Desde aquela madrugada de seis meses atrás — quando, de forma patética, minha mão vacilou na água de um dos vasos quebrados e precisei lidar com tudo sozinha até ser capaz de sair da suíte para pedir ajuda aos guardas e ser levada ao hospital; e então suportar os malditos pontos que horas depois Gustav apertou — qualquer cortezinho como o de agora é insignificante, mera chateação. O ardor não passa de um formigamento, que por breves segundos se intensifica para um latejar agudo quando espirro o anti-inflamatório cicatrizante.
Antes de guardar a maleta, passo uma leve camada de pomada nos hematomas que começam a surgir em meus braços, onde apertei as unhas. Ao menos estes serão encobertos pelo vestido amanhã. Minha mão, por outro lado… Faço uma careta, antevendo como todos os convidados vão apertar justo a mão machucada — como se não bastasse ser ímã para vidro.
A raiva ainda borbulha, mesmo após a pequena explosão, e se mistura ao sangue de feridas reabertas pela lembrança repentina. Embora permanecer nesta sala — que tem o eco de nossas risadas infantis gravadas nas paredes azuladas — cutuque ainda mais estas feridas, voltar para o jantar será ainda pior. Por isso, aproveito a solidão para lidar com o turbilhão de emoções misturadas de uma das poucas formas que sei: atirando dardos.

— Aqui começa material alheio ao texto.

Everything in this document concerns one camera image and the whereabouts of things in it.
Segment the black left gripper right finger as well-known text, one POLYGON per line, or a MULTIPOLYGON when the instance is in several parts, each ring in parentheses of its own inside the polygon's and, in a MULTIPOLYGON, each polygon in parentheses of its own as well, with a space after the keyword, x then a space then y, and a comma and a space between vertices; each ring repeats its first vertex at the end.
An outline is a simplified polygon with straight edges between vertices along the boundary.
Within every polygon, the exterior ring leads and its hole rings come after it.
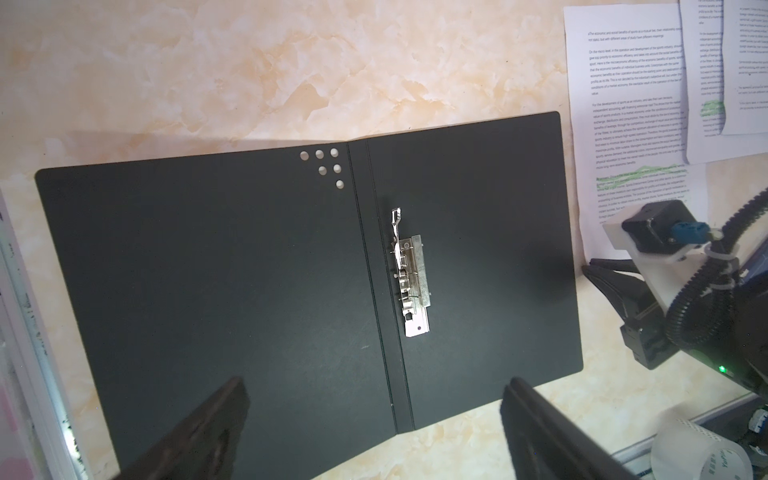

A perturbação de Gustav. Os boatos me ligando a Escórpio. Os sussurros da torre. Thereezee. Annabella. A constante falta de tempo de meus pais e o modo que resolvem as coisas. A saudade inflamada pelos únicos amigos que fui capaz de ter…
Cada pensamento e lembrança que sobe à mente é descarregado no dardo, arremessado e atingido. De novo e de novo.
E de novo.
Diferente do rompante na suíte, não há nenhum dardo desperdiçado no chão.
Já estou quase ao fim da terceira rodada, com ambos meus braços doendo pela alternância e força com que jogo, quando escuto passos entrando na sala. A pessoa não diz nada, mas até mesmo o olhar silencioso me enerva, cutucando minha nuca.
Trinco os dentes e atiro com mais força.
Então fico de mãos vazias novamente, a respiração arfante. Uma fina camada de suor frio me cobre a pele, mesmo com o vento constante das duas janelas escancaradas, e meus braços tremem um pouco. Mas posso continuar jogando isso noite adentro, até drenar o suficiente da lava corrosiva em meu peito… ou até ficar tão exausta que seja incapaz de levantar os braços.
— Sinto até pena da pessoa a quem dirige toda essa raiva — o intruso comenta, e reconheço o tom que é uma mistura de diversão e assombro.
Minhas costas enrijecem e trinco os dentes com mais força. Três partidas não foram suficientes. Minha paciência é vapor e sou incapaz de reerguer uma nova armadura de fria polidez para aturar qualquer pessoa, mesmo o rapaz que me ajudou a não cair de forma patética no corredor.
— Não estou com paciência para mais conversas, então-
Minha voz morre de brusco quando me viro e o encaro.